- WORK ORDER
Whatever precedes the line containing "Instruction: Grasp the" is not copied; that line and every line after it through the final one below are copied exactly, except pictures.

- RECORDS SUPPLIED
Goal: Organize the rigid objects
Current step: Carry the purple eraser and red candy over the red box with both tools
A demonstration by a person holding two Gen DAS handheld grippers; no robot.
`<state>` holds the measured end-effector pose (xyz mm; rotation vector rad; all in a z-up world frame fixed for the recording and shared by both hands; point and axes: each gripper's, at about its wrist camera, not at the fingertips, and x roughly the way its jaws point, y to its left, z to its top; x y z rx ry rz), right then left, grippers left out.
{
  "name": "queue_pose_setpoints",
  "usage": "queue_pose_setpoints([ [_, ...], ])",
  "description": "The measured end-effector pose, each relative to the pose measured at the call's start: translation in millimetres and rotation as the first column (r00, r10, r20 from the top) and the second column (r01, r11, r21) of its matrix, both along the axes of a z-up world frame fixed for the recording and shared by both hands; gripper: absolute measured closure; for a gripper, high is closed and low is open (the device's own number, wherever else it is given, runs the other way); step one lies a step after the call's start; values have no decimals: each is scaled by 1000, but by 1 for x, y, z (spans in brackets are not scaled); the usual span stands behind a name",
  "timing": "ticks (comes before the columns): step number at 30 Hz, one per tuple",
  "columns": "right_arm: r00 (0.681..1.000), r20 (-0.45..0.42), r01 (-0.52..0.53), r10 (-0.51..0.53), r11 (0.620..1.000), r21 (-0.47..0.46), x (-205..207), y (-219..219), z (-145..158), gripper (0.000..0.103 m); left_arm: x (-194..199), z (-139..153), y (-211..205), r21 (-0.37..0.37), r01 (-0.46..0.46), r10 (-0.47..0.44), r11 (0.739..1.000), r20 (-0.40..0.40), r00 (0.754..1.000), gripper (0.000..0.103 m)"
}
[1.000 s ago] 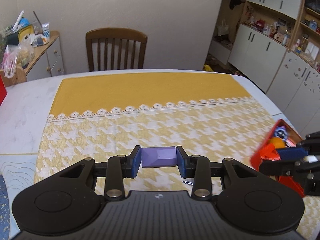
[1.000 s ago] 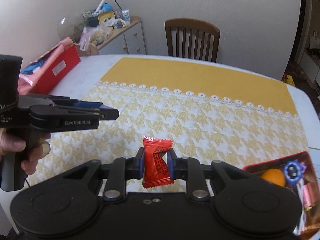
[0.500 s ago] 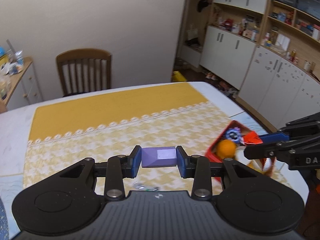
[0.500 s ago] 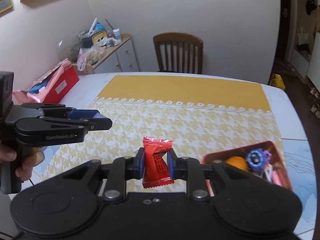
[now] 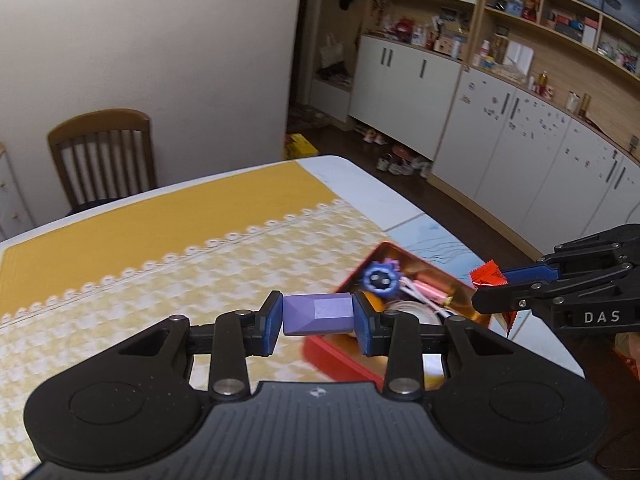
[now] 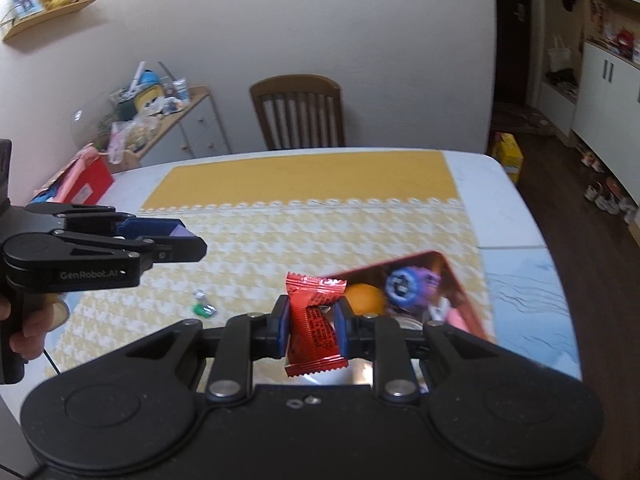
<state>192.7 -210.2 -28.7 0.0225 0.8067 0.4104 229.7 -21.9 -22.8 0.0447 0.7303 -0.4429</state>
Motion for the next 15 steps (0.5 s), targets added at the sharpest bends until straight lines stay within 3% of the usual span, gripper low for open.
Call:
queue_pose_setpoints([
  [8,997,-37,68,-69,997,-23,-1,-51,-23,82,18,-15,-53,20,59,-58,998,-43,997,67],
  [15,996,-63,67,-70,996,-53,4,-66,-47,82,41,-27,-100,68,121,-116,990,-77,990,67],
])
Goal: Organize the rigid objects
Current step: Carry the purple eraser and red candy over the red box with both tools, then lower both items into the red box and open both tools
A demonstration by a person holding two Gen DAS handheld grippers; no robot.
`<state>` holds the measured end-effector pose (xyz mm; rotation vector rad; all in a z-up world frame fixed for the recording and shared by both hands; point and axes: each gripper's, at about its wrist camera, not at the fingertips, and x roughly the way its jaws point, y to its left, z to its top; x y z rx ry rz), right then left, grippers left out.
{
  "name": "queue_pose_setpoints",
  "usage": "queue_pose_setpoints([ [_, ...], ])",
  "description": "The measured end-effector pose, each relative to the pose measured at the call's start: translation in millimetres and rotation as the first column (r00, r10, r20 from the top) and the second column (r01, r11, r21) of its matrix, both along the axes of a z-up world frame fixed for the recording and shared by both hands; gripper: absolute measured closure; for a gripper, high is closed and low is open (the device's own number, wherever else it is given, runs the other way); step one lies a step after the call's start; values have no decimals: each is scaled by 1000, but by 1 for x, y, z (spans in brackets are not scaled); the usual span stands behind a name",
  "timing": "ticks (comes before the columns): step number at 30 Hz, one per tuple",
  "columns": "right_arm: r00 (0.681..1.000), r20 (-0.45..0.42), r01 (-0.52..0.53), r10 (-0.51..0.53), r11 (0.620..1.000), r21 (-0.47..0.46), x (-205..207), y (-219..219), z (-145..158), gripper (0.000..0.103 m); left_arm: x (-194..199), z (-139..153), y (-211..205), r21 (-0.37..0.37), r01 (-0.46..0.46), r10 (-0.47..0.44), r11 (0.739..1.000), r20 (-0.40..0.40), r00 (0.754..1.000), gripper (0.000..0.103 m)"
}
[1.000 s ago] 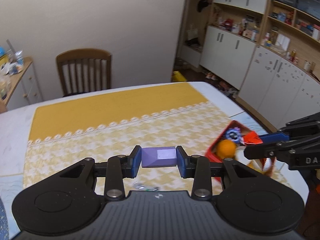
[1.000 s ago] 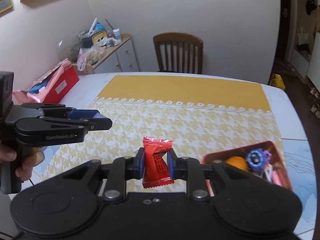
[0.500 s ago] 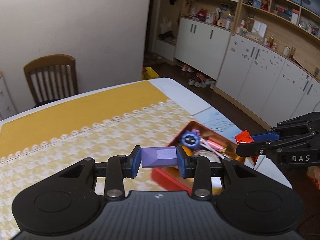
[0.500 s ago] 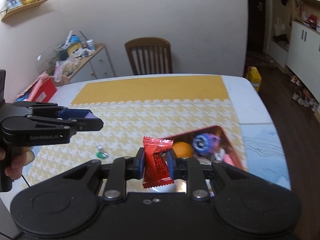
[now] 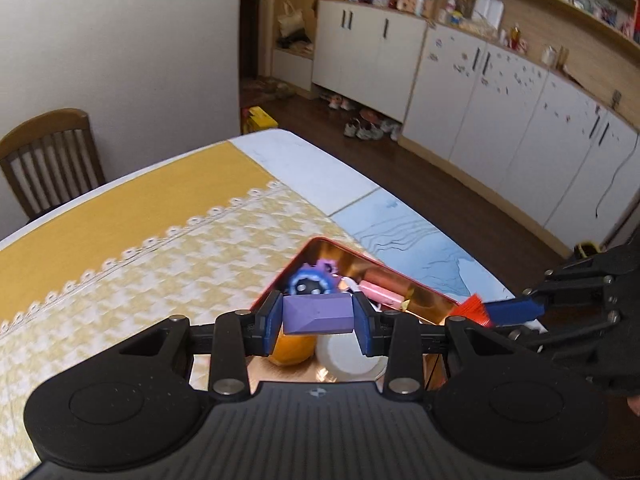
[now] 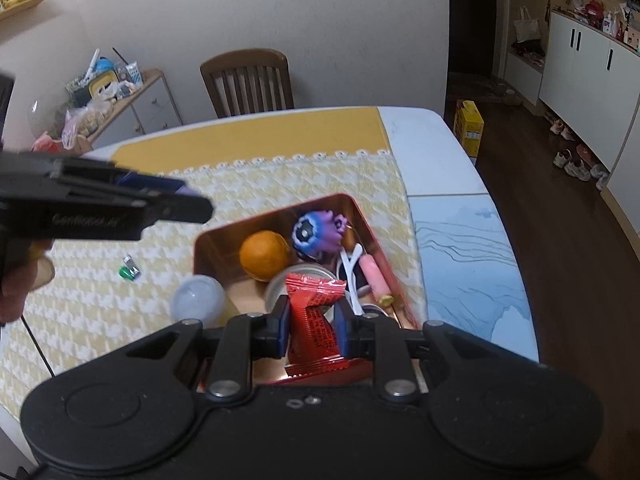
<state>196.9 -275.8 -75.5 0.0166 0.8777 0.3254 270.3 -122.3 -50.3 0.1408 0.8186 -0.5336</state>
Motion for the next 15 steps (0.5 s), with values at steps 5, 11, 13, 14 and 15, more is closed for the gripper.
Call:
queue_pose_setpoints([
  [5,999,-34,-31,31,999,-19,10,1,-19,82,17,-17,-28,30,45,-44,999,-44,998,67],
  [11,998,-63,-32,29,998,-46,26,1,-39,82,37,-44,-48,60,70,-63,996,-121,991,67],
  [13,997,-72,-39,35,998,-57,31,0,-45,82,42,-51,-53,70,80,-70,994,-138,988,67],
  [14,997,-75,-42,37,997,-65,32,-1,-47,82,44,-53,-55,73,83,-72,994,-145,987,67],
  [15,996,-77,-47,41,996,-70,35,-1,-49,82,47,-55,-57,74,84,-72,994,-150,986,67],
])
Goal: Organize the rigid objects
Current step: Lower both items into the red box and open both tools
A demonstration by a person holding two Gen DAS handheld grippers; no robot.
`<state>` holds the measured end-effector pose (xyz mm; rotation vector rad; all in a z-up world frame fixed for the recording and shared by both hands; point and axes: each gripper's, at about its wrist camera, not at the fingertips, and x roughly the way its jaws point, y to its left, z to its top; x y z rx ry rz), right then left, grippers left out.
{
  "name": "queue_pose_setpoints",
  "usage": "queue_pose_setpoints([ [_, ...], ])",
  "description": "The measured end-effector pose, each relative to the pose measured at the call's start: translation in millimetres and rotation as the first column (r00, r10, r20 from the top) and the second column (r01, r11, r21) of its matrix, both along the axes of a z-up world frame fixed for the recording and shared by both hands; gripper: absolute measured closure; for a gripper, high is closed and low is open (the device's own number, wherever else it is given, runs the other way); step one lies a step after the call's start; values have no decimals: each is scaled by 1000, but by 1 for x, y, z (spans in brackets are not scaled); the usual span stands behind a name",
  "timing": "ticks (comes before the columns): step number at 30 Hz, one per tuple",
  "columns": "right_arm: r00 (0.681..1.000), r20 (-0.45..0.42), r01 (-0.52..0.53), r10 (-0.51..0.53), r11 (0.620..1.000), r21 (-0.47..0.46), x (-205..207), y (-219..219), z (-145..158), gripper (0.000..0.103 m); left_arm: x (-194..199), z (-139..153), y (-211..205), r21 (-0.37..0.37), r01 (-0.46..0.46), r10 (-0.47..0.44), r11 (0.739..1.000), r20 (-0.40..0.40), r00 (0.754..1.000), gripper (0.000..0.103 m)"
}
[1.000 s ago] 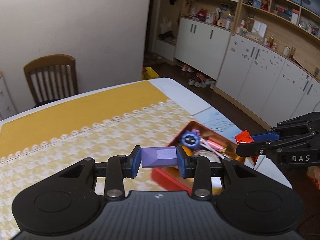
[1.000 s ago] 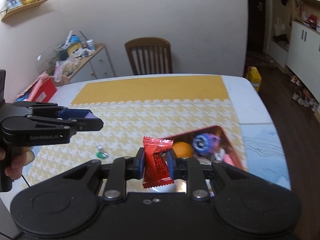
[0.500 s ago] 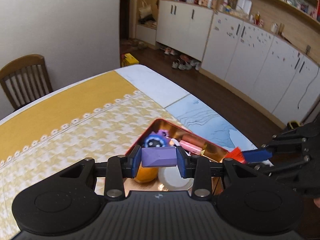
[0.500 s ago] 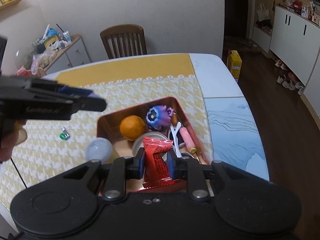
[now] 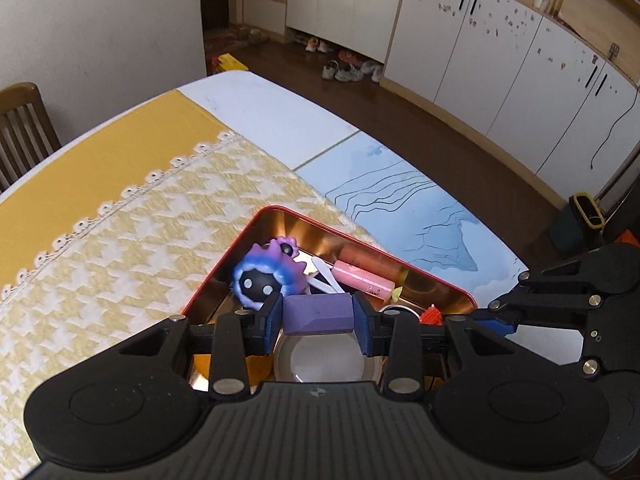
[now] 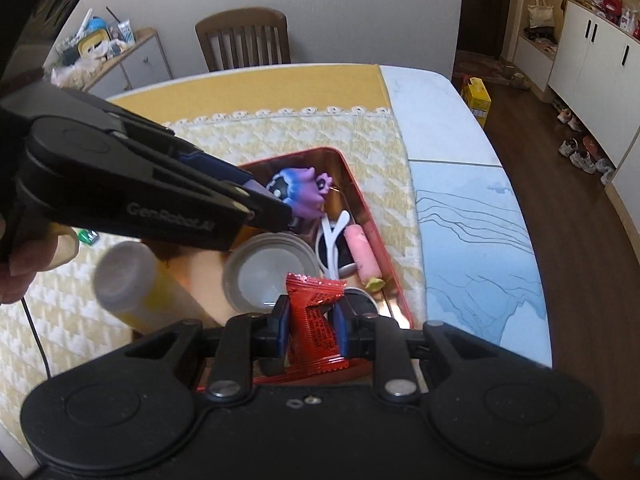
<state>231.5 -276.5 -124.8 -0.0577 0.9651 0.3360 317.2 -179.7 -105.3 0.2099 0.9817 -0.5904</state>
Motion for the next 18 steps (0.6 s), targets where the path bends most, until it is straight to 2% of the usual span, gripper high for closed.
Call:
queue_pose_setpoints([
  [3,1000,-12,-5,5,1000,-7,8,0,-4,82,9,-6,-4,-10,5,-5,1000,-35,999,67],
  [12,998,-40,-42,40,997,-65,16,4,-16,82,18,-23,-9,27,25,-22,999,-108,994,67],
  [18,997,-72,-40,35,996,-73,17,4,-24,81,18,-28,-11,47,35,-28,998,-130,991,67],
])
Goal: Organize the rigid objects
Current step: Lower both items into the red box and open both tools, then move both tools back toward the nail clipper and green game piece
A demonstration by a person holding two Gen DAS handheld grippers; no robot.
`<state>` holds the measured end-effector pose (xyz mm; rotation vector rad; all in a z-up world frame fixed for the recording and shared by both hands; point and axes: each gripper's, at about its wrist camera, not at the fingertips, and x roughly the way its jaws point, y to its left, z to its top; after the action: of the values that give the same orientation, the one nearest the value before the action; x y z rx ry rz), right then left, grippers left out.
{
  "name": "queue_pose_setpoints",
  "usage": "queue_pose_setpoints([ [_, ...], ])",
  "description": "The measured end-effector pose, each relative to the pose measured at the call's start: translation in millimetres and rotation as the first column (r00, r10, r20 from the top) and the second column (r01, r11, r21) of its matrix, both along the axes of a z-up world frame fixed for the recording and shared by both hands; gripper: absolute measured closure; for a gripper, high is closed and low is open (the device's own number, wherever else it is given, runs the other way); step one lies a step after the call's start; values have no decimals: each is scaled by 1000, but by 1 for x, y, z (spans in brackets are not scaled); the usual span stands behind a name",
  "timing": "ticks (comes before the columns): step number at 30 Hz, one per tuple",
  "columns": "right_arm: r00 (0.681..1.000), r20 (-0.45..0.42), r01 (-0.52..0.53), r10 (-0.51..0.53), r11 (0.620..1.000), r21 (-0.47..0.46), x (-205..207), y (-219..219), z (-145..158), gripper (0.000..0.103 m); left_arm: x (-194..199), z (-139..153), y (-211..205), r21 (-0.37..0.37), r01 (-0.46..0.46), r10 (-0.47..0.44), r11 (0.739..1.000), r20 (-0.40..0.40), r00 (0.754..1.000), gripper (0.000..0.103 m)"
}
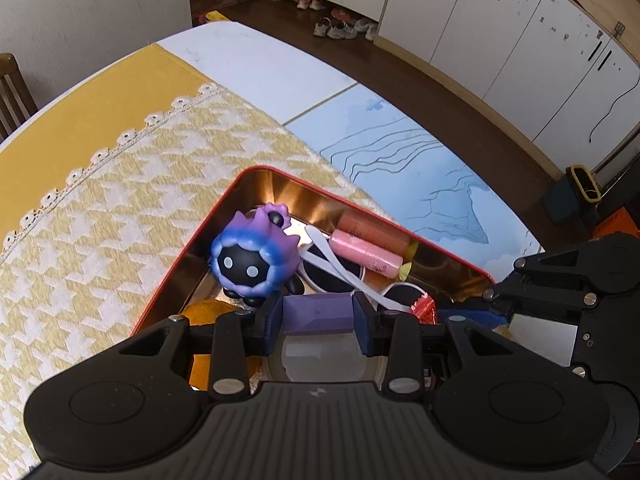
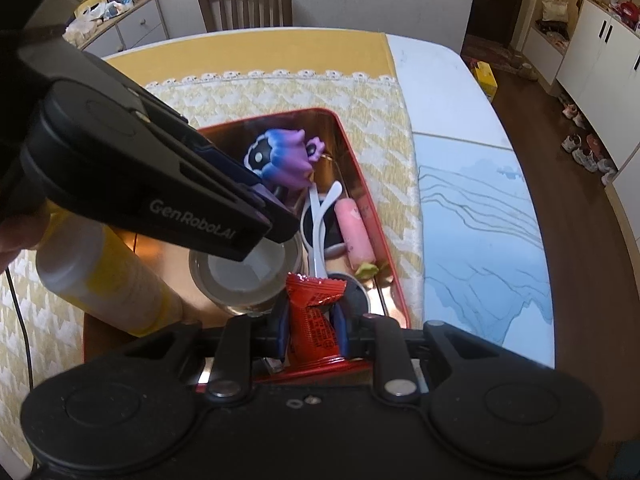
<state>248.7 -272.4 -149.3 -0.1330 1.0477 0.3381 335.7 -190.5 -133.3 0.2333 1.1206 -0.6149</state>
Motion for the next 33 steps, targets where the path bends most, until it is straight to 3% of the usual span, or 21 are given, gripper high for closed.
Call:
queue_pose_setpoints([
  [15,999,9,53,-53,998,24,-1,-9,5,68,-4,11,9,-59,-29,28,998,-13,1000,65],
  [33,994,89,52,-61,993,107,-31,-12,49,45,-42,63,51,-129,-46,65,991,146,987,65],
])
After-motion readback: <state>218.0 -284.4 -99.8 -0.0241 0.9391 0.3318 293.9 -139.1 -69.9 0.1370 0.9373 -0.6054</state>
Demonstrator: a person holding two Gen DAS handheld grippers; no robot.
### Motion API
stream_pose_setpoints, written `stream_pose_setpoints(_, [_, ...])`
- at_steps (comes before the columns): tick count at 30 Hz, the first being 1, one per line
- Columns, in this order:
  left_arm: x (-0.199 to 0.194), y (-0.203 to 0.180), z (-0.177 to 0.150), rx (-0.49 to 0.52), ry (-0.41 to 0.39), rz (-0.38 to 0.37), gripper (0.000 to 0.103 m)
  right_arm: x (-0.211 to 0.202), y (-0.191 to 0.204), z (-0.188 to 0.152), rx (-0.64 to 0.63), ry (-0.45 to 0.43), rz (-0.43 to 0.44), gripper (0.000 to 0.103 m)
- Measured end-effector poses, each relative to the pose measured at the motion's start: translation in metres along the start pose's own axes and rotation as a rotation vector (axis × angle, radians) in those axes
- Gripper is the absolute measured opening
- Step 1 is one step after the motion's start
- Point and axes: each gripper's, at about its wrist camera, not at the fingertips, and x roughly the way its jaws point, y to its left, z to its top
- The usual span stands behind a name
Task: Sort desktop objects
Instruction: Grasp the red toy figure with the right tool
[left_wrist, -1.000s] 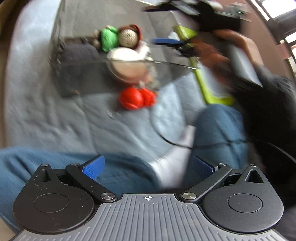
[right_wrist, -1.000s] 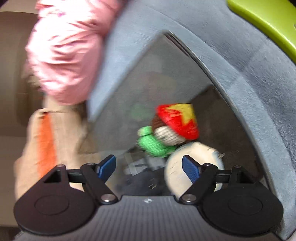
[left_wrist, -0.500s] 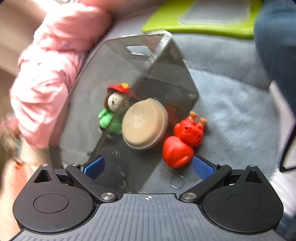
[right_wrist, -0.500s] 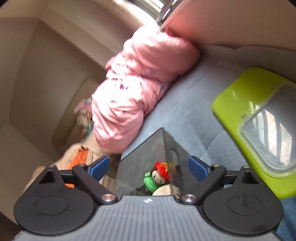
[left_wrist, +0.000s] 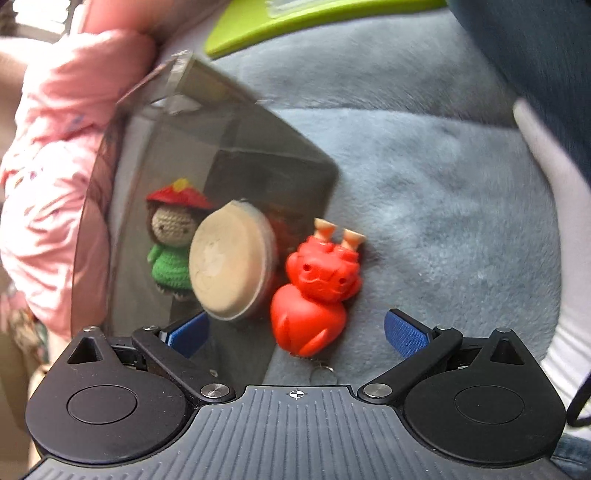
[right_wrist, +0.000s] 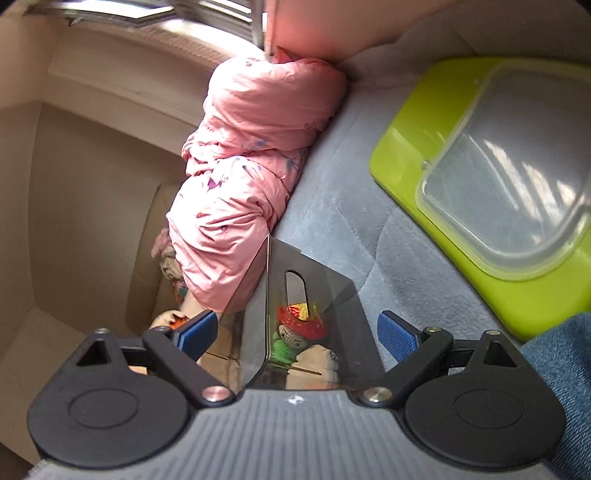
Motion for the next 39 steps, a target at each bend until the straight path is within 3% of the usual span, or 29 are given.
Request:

- RESPONSE TO THIS TASK
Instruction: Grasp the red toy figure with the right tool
[left_wrist, -1.000s] 
[right_wrist, -1.000s] 
[left_wrist, -0.500s] 
[right_wrist, -0.500s] 
[left_wrist, +0.000s] 
[right_wrist, +0.000s] 
Motion for the next 39 steps, a target at each bend until the straight path is within 3% of the usual span, or 29 are given.
Request:

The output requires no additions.